The first answer is that you want to unleash the beast within. Although you love the vehicle, the bean counters at the factory clearly forced the engineers to install mild camshafts and puny carbs, and bad vinyl so that little old men could afford it on a measely pension. After all, you are no little old man. You are simply realizing the potential of the vehicle by applying the dollars that the bean counters withheld. From the time effort and money that goes into some classic vehicles, the bean counters must have withheld funds exceeding the entire cost of the vehicle.
The second answer is that you want to make it usable in today’s driving/riding environment. To do this, you need to increase the horsepower by some significant percentage. You also need to install modern tires, you need to upgrade braking, and you need to upgrade the lighting system, which means the two mice in the wheel have to go, etc. You also need to replace the points with a pulse generator unit that operates based on anti-matter. It is a funny thing that I have never been left stranded by points (emery cloth solved some poor running on several occasions), even though I have replaced them in several vintage vehicles. The condenser is another matter, but I digress.

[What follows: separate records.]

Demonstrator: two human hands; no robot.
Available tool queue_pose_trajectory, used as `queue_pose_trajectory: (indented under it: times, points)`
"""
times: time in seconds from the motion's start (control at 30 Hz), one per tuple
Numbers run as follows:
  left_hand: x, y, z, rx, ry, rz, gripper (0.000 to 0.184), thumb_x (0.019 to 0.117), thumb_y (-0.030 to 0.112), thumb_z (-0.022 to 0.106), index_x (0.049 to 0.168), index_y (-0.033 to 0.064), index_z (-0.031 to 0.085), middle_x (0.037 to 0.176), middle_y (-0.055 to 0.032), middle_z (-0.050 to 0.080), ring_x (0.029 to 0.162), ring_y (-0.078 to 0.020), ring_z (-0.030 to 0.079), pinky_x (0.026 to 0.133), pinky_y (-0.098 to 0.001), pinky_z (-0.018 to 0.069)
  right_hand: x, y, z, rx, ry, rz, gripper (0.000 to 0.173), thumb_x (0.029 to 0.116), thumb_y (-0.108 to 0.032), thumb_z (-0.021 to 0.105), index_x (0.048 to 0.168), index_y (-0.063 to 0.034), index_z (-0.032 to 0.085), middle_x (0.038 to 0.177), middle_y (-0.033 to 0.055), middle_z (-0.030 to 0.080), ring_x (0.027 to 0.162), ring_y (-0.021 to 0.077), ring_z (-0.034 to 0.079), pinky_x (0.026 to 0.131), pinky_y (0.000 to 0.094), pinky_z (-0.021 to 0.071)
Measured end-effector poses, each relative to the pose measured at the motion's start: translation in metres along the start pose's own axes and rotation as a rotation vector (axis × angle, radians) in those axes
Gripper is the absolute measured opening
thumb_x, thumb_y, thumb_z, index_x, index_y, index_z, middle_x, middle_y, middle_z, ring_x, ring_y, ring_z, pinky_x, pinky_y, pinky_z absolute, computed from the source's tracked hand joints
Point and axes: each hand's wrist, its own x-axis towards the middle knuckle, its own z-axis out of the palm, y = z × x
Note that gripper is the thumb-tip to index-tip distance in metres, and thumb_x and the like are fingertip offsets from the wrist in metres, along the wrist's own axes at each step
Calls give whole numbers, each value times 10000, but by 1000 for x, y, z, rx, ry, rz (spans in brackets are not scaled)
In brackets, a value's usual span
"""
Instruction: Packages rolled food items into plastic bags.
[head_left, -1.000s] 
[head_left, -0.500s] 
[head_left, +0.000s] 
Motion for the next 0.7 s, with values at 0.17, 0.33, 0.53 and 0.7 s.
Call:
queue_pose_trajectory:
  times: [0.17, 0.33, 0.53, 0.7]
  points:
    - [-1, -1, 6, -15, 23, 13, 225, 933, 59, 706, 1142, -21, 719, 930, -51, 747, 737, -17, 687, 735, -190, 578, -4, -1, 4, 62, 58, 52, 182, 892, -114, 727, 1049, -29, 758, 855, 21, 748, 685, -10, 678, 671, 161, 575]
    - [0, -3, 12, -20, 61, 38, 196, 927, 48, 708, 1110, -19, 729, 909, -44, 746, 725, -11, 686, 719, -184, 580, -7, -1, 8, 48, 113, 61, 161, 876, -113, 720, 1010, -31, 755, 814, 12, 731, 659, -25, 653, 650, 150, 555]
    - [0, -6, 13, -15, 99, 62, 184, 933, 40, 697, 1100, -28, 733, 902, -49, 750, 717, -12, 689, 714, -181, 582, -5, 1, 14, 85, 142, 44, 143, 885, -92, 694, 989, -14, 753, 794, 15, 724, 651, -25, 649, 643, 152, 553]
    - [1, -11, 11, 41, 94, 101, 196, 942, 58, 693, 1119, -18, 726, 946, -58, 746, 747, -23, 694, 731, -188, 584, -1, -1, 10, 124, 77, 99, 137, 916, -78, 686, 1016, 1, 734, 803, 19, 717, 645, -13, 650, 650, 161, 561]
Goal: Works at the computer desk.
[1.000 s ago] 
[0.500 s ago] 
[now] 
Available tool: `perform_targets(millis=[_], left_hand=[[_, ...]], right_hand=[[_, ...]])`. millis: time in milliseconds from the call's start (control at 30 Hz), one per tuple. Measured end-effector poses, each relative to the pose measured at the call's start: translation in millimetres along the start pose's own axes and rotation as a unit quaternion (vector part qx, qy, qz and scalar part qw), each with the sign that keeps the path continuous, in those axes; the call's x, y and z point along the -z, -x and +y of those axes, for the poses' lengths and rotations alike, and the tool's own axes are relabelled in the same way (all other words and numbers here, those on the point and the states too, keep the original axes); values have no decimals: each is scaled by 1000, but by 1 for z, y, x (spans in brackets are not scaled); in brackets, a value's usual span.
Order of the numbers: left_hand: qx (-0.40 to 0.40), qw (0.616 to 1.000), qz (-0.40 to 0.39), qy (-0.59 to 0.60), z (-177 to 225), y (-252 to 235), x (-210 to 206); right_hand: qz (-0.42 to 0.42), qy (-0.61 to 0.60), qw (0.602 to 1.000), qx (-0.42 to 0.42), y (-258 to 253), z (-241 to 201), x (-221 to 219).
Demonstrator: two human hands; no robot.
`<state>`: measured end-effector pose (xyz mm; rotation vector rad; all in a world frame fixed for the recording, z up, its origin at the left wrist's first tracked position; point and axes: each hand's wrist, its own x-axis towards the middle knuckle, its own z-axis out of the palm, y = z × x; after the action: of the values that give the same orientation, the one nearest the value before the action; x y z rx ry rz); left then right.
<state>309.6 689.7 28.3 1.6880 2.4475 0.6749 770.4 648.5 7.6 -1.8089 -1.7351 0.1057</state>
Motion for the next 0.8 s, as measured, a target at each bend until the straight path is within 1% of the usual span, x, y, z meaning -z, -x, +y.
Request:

The third answer is that you want to have the most powerful 1964Verbruhten Hund Sport in the club/region/country/world. You want to be able to offer boasts like “Yep, I had it on the dyno and confirmed that it is blazingly fast. It’s getting 55 HP to the rear wheels !”, or “That’s nothing, you should see the monster that Fred is building. It’s not finished yet because he needs a rear end from a Euclid to handle the power“, or Just last week on the rally, I blew the doors off Mike’s 2CV !”, or “After breakfast, I blitzed the quarter mile. Then we had lunch !”. There are ooohs and aaaahs and nods of admiration for those that have the fastest version of an old machine.
The fourth answer is because you can. More is better. It’s basic math. This often comes about from sitting around in a garage drinking, and begins with sentences like “What are you gonna do with that old…?” or “What would Chapman do?”, or “You know what would be freakin outrageous.. ?”, or “I bet you could fit a turbo right here..”, or “Did you just dare me to do that ?”.
The fifth and final answer is that we have an innate need to go faster. Faster than stock, faster than the next guy or gal, faster than the last run, just faster. The guys and gals at the extremes (“I’m telling you Nick, with a little fab work that M5 engine drops right into the Isetta engine bay, I measured it.”) are just the rest of us with more imagination, or zeal, or money, or screws loose. I have always thought it would be cool to have a bone stock properly tuned example of all of the vehicles that I have owned, and then have another that could be tastefully and subtly modified, and then a third that would be the outback steakhouse version (no rules, just right). This way my inner selves could all have fun.